Guillermo Barros Schelotto: el singular enfoque de un entrenador argentino

imagen-75
Compartilo

Una excepción entre los entrenadores argentinos

En el mundo del fútbol, lo habitual es que los entrenadores expresen sus quejas sobre la falta de refuerzos tanto en número como en calidad. Sin embargo, Guillermo Barros Schelotto se destaca como la excepción a esta norma. A menudo, un técnico espera que la dirigencia le proporcione los jugadores que necesita, y cuando esto no ocurre, su explicación sobre el desempeño del equipo suele ser influenciada por esta falta de incorporaciones. Aunque otros entrenadores antes mencionados, como Rodolfo Arruabarrena y Eduardo Coudet, han manifestado su deseo de contar con más refuerzos, la postura de Barros Schelotto ha moderado la presión que sus hinchas ejercen desde las gradas.

La filosofía de Barros Schelotto

Cuando Guillermo Barros Schelotto estaba al mando de Boca Juniors, sorprendió la constante titularidad del uruguayo Rodrigo Bentancur, quien a pesar de no mostrar un rendimiento destacado en ese momento, contaba con la confianza del entrenador. En una reciente entrevista en radio La Red, Barros Schelotto compartió: “Le había prometido que jugaría veinte partidos seguidos”. Esta estrategia de motivación, que aprendió de Carlos Bianchi, ha sido crucial para generar confianza en los jugadores.

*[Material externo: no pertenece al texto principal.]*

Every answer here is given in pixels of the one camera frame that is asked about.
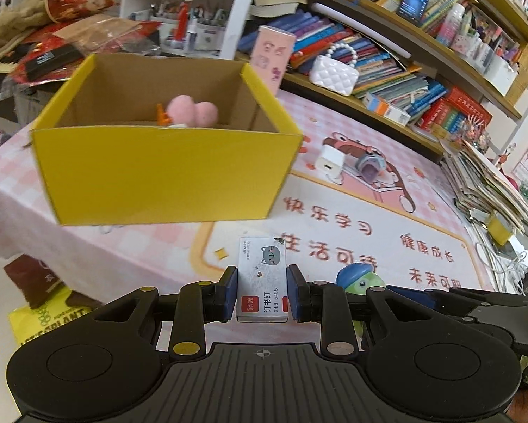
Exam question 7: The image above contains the green frog toy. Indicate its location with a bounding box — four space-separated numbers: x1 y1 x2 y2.
335 263 385 295

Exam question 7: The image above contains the staples box with cat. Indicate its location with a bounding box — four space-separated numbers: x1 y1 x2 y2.
236 237 289 323

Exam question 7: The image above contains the white charger cube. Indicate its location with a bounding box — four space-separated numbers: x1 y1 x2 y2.
315 143 346 184

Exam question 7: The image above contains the grey purple toy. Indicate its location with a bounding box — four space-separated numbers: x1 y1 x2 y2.
355 150 386 183

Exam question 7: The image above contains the small pink plush toy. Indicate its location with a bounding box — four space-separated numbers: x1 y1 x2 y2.
157 94 219 128

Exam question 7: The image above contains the yellow tape roll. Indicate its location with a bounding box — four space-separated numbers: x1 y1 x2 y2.
486 212 515 246

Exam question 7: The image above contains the pink printed desk mat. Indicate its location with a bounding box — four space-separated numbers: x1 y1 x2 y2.
0 89 491 303

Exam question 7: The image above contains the stack of papers and books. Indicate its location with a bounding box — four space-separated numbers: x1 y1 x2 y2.
440 141 528 233

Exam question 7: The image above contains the yellow cardboard box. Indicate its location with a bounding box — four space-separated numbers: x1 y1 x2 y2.
30 54 303 225

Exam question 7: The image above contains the red dictionary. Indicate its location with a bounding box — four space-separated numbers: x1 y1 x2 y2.
445 86 492 126

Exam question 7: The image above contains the orange blue medicine box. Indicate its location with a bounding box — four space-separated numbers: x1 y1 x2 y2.
362 93 410 126

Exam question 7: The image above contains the white quilted pearl purse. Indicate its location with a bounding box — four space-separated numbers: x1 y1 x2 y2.
309 42 359 97

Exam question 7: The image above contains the white storage bin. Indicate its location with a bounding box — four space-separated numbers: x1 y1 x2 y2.
484 55 518 97

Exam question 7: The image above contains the wooden bookshelf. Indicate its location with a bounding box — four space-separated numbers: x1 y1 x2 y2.
234 0 528 161

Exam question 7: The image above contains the pink sticker cylinder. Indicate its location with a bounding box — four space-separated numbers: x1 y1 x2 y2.
249 26 296 96

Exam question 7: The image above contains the white rolled paper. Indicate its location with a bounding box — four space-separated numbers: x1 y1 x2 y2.
310 3 412 59

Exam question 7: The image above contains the black long box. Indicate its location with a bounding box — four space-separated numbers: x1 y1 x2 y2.
25 44 84 82

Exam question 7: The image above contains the clear plastic bag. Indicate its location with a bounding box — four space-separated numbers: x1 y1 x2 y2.
54 14 160 55

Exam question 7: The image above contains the white cubby shelf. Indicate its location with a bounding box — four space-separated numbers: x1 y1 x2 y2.
105 0 252 59

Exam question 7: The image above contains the brown blanket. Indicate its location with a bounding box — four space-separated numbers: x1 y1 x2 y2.
0 0 51 62

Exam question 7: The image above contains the white cable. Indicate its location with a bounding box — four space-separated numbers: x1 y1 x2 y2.
472 239 528 292

Barros Schelotto es consciente de las limitaciones en cuanto a la continuidad de los jóvenes talentos, y durante el receso tomó decisiones clave. En situaciones de reemplazo de titulares, prefiere optar por jugadores consolidados o aquellos que vienen de su formación en el club. Con Vélez como su actual equipo, es evidente que los jóvenes promovidos se han vuelto esenciales ante la imposibilidad de fichar nuevas figuras.

Desafíos y oportunidades

  • La reciente venta de Tobías Andrada llevó a Barros Schelotto a elegir a Luca Feler, un joven talento de 18 años, como su reemplazo.
  • Desde la salida de Braian Romero y Florián Monzón, ha fijado su atención en Tiziano Perrotta, un centrodelantero de Banfield.
  • Thiago Aguirre, un prometedor jugador de 17 años, ha tenido un impacto inmediato, asistiendo y anotando crucialmente en partidos importantes.

La experiencia que Barros Schelotto posee le otorga seguridad y claridad. A pesar de no encontrar ventaja en su visita al estadio de Boca en Huracán, lamentó la oportunidad perdida de que sus jugadores jugaran en la mítica Bombonera, un sueño para muchos futbolistas.

Durante su tiempo sin trabajo, Barros Schelotto, junto a su hermano, declinó varias propuestas de equipos como Independiente y Racing, en espera de una oportunidad que se alineara con sus aspiraciones. La dirección del club de Boca Juniors también lo consideró como un candidato, pero nunca se concretó debido a factores de relación interna.

La esencia de los Mellizos

A pesar de la calma adquirida con los años, los hermanos Barros Schelotto siguen mostrando reacciones espontáneas y divertidas frente a los árbitros. Sin embargo, podrían considerar el impacto que sus palabras generan. La filosofía de juego de sus equipos, que siempre prioriza el ataque, es una característica que Guillermo ha defendido desde hace tiempo. Actualmente, en Vélez, se valora su capacidad para dirigir un equipo que aspire a ser protagonista y que mantenga un sentido de pertenencia.

A pesar de los cuestionamientos tras su eliminación en el torneo anterior, la esencia y el conocimiento del entrenador se imponen ante cualquier adversidad. En el mundo del fútbol, la picardía aplicada de forma correcta es siempre reconocida y valorada.